__Record excerpts__
+---+

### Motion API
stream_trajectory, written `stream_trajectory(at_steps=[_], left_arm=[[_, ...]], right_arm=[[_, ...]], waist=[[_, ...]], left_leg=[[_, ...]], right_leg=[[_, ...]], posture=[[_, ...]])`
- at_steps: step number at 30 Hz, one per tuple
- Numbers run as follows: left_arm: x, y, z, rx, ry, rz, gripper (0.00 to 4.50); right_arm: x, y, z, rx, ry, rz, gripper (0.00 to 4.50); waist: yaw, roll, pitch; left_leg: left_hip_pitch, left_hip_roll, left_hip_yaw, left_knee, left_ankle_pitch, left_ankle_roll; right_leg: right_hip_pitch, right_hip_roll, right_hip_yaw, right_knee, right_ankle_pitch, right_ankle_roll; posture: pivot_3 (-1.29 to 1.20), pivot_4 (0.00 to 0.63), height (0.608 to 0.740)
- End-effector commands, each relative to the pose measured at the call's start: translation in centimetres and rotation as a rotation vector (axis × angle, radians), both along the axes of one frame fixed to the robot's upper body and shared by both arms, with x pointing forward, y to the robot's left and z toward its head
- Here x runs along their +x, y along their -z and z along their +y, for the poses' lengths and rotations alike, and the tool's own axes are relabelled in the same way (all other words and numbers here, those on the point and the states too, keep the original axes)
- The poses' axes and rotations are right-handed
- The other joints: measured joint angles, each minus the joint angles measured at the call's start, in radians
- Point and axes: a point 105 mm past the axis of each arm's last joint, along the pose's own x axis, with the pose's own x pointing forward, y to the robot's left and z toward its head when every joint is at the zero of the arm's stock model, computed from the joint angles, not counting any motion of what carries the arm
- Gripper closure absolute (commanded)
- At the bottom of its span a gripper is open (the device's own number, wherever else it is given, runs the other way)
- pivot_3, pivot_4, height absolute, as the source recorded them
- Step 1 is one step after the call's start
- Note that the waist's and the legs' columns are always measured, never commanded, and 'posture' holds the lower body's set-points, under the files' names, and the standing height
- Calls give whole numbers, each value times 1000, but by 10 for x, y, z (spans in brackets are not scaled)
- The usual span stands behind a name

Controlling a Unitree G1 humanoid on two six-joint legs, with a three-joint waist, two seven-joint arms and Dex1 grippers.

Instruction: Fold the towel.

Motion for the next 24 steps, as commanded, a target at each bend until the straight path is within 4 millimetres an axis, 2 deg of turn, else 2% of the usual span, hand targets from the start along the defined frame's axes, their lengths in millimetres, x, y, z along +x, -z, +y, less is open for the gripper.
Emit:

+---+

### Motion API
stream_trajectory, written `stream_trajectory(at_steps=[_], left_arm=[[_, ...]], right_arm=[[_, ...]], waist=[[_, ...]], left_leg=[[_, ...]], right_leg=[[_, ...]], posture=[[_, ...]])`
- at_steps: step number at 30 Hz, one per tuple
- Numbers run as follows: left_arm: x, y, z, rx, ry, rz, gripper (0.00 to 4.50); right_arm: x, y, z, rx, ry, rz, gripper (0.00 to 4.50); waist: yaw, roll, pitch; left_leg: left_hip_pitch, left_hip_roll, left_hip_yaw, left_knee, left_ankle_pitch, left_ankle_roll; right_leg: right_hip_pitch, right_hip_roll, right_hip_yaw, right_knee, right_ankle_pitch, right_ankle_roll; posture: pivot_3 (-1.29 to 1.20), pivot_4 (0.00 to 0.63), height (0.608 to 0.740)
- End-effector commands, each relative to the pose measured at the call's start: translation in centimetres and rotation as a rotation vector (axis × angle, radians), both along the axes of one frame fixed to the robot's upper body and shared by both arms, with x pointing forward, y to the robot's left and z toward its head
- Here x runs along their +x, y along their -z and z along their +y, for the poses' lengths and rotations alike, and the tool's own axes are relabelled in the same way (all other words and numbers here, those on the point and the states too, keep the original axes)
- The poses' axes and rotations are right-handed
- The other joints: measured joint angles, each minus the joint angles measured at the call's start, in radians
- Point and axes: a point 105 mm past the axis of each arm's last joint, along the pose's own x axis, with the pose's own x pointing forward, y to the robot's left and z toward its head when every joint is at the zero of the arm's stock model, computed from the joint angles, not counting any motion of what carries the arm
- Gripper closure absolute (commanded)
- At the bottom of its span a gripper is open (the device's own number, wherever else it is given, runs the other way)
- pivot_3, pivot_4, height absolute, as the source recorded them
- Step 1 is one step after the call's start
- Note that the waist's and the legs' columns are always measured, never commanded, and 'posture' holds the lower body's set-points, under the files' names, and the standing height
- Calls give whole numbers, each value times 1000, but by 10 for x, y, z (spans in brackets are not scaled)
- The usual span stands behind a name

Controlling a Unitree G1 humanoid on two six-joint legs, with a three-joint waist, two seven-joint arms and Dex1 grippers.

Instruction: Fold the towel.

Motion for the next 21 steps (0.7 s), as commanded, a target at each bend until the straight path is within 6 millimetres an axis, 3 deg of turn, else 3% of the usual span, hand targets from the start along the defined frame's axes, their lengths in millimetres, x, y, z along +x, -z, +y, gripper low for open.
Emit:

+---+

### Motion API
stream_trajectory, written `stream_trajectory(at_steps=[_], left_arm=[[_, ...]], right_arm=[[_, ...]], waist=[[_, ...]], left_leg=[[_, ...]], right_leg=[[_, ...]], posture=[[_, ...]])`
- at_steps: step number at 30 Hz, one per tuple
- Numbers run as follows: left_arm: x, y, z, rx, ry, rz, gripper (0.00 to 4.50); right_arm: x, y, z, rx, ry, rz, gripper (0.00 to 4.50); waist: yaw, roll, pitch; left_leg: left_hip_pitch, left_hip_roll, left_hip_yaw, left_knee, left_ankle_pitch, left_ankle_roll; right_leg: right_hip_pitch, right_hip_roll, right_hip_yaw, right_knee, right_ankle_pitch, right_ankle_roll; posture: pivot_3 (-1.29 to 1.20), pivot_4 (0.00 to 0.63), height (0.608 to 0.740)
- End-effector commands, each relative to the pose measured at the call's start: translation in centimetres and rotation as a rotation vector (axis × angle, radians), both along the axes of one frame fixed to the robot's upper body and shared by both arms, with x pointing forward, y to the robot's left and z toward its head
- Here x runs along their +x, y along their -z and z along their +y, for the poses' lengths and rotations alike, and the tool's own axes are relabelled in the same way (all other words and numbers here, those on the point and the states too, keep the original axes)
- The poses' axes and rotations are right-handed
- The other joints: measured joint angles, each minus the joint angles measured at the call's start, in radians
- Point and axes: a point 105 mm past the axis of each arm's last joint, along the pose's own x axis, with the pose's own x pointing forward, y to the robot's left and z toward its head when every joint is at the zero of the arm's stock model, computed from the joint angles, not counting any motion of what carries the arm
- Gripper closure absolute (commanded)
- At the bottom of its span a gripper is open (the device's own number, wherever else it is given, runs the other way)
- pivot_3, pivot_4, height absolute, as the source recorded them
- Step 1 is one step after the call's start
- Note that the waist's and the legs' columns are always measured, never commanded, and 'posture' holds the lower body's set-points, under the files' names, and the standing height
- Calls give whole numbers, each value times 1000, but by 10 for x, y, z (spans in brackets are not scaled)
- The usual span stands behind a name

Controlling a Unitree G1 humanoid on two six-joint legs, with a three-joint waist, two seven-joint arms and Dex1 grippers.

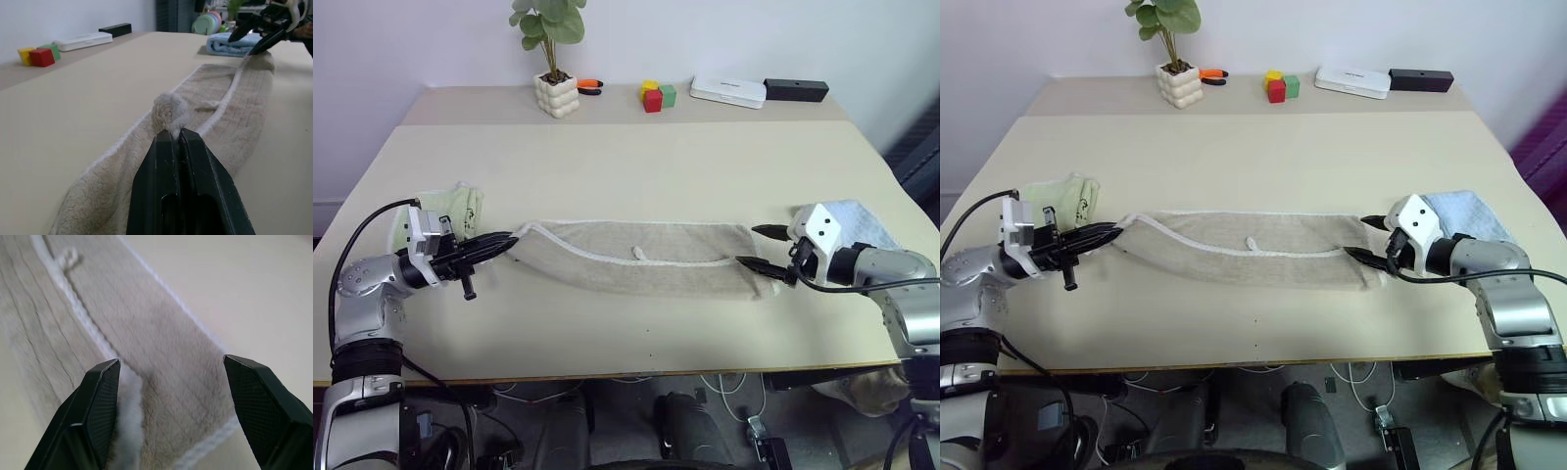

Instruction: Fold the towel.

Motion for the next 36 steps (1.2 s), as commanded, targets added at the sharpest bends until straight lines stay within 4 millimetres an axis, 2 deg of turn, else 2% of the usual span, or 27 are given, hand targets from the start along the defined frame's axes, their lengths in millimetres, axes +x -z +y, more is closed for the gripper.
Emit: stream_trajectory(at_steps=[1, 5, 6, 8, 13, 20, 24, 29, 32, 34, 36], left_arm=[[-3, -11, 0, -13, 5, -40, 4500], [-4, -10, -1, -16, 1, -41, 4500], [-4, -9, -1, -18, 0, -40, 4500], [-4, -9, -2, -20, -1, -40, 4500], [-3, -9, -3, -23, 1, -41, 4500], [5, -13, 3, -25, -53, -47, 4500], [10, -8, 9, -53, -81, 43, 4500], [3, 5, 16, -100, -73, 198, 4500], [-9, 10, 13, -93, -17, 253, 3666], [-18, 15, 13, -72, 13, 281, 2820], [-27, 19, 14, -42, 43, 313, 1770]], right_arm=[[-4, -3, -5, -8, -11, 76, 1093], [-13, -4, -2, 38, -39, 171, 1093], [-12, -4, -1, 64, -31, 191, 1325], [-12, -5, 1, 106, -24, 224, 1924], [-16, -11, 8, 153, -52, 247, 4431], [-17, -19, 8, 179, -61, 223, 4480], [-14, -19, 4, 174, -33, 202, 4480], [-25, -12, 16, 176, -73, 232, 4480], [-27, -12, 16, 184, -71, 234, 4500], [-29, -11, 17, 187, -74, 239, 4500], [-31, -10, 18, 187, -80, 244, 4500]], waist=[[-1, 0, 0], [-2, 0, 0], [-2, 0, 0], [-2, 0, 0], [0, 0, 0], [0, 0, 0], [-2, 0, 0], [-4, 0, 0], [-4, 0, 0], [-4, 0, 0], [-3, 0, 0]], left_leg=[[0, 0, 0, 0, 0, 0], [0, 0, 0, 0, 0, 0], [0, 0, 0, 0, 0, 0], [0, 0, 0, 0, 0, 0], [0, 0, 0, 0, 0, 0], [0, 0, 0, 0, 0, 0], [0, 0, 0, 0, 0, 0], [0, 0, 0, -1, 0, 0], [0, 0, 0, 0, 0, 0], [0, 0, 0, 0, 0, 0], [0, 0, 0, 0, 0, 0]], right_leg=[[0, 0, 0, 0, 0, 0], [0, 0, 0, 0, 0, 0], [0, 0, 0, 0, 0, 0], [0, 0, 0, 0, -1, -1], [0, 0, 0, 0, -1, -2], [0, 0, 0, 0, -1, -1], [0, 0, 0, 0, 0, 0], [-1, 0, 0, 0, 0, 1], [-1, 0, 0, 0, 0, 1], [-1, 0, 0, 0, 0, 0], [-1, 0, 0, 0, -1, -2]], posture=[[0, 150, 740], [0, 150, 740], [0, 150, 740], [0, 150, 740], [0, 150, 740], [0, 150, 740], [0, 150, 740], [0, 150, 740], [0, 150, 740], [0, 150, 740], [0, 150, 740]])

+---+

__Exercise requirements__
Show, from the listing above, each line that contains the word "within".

__Response area__
Motion for the next 24 steps, as commanded, a target at each bend until the straight path is within 4 millimetres an axis, 2 deg of turn, else 2% of the usual span, hand targets from the start along the defined frame's axes, their lengths in millimetres, x, y, z along +x, -z, +y, less is open for the gripper.
Motion for the next 21 steps (0.7 s), as commanded, a target at each bend until the straight path is within 6 millimetres an axis, 3 deg of turn, else 3% of the usual span, hand targets from the start along the defined frame's axes, their lengths in millimetres, x, y, z along +x, -z, +y, gripper low for open.
Motion for the next 36 steps (1.2 s), as commanded, targets added at the sharpest bends until straight lines stay within 4 millimetres an axis, 2 deg of turn, else 2% of the usual span, or 27 are given, hand targets from the start along the defined frame's axes, their lengths in millimetres, axes +x -z +y, more is closed for the gripper.

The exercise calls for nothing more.